Protocol:_isPaymentTokenSupported():349

if (baseIn <= acceptableCollaterals[i].minAmount ||
  baseIn >= acceptableCollaterals[i].maxAmount)
{  // Dedaub: min and max not inclusive?
        	IProtocol.InvalidMinMaxCollateralAmount.selector.revertWith();
}

GroupFeeLibrary:68

/**
- @dev Maximum allowed group fee (10,000 BPS). 50% expressed in basis points.

 */

uint24 public constant MAX_GROUP_FEE = 50_000;
// Dedaub: not 50% in basis points, but 500%

OperationContextLibrary::_calculateContextFee():158

bool isAboveTrigger = collateralRatio <= uint256(stabilityFeeTriggerRatio);
// Dedaub: inverted name, correct logic

TokenRegistryState::_validateGroupSetup():231

if (setup.meta.stabilityRatio > MAX_STABILITY_RATIO ||
    setup.meta.stabilityRatio < setup.meta.stabilityFeeTriggerRatio) {
  	ITokenRegistry.StabilityRatioTooLarge.selector.revertWith();
    // Dedaub: not quite the right revert message (one of the conditions is
    // "too large", the other is "smaller than ...")
}

Currency::safeTransfer():113

NativeCurrencyTransferFromNotAllowed.selector.revertWith();
// Dedaub: not quite right revert message, we are in transfer, not transferFrom

Treasury:658

- @param convertAmount The address of the swap router used for token conversion.
- @param convertAddress The address of the swap router used for token conversion.
- @param swapRouter The address of the token to swap from (USDC).

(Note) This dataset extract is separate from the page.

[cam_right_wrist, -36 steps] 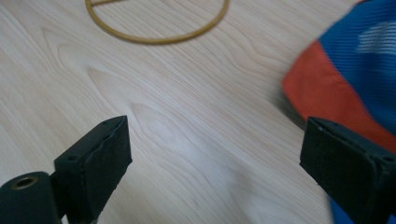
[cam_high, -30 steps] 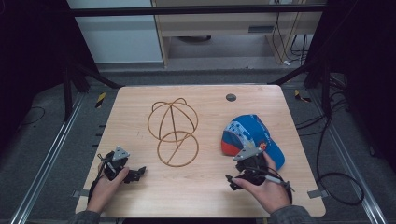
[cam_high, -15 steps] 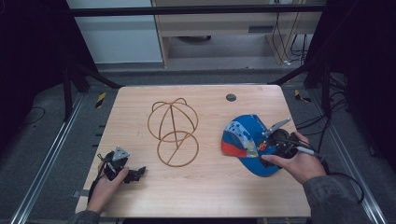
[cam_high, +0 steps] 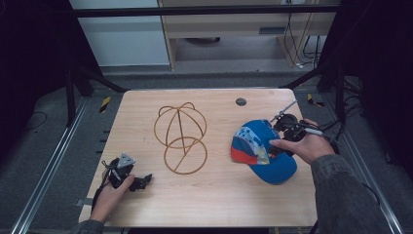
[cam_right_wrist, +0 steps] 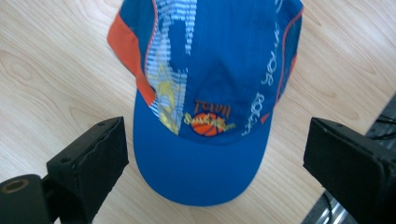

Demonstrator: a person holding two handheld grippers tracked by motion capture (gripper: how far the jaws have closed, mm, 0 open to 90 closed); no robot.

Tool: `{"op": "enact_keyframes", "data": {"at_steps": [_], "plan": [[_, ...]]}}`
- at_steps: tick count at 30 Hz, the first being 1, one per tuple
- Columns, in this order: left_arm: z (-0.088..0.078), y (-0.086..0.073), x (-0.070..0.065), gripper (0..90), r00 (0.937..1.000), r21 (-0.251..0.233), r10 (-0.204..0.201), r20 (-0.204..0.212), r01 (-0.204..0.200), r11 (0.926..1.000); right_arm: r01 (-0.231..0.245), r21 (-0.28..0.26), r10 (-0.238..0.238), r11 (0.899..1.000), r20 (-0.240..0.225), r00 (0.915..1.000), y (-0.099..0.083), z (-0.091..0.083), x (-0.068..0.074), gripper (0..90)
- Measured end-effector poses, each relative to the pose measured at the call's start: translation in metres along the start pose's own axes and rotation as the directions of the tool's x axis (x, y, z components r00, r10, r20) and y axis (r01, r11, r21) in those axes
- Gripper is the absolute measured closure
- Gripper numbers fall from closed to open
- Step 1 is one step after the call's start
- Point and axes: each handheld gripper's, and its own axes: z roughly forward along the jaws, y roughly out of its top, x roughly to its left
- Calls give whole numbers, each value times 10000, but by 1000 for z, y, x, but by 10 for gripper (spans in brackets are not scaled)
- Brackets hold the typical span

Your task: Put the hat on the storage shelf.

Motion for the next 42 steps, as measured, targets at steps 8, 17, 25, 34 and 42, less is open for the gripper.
{"op": "enact_keyframes", "data": {"at_steps": [8, 17, 25, 34, 42], "plan": [[0, 0, 0, 0, 10000, 5, 11, 7, -11, 10000, -138, -199, 134, 9997, -219, 9997, 24, 9, -7, 93], [0, 0, 0, 0, 10000, 2, 57, 51, -57, 10000, -405, 119, 412, 9991, -675, 9969, 44, 40, -12, 76], [1, 1, 1, 0, 9999, 9, 122, 103, -123, 9999, -492, 287, 502, 9984, -375, 9980, 55, 63, -17, 67], [1, 1, 1, 0, 9998, 4, 122, 127, -122, 9999, -523, 415, 543, 9978, -485, 9973, 53, 70, -19, 90], [1, 1, 1, 0, 9998, 2, 124, 125, -124, 9999, -492, 387, 518, 9980, -684, 9963, 50, 71, -22, 216]]}}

// Dedaub: copy-paste mistakes in comments

Furthermore, the convention that identifiers in capital letters denote constants is not consistently maintained (e.g., RebalancePool::COOLING_PERIOD).

Compiler bugs

Advisory | Status: INFO

The code is compiled with Solidity 0.8.28. Version 0.8.28 has no known bugs at this time.

DISCLAIMER

The audited contracts have been analyzed using automated techniques and extensive human inspection in accordance with state-of-the-art practices as of the date of this report. The audit makes no statements or warranties on the security of the code. On its own, it cannot be considered a sufficient assessment of the correctness of the contract. While we have conducted an analysis to the best of our ability, it is our recommendation for high-value contracts to commission several independent audits, a public bug bounty program, as well as continuous security auditing and monitoring through Dedaub Security Suite.

ABOUT DEDAUB

Dedaub offers significant security expertise combined with cutting-edge program analysis technology to secure some of the most prominent protocols in DeFi. The founders, as well as many of Dedaub’s auditors, have a strong academic research background together with a real-world hacker mentality to secure code. Protocol blockchain developers hire us for our foundational analysis tools and deep expertise in program analysis, reverse engineering, DeFi exploits, cryptography and financial mathematics.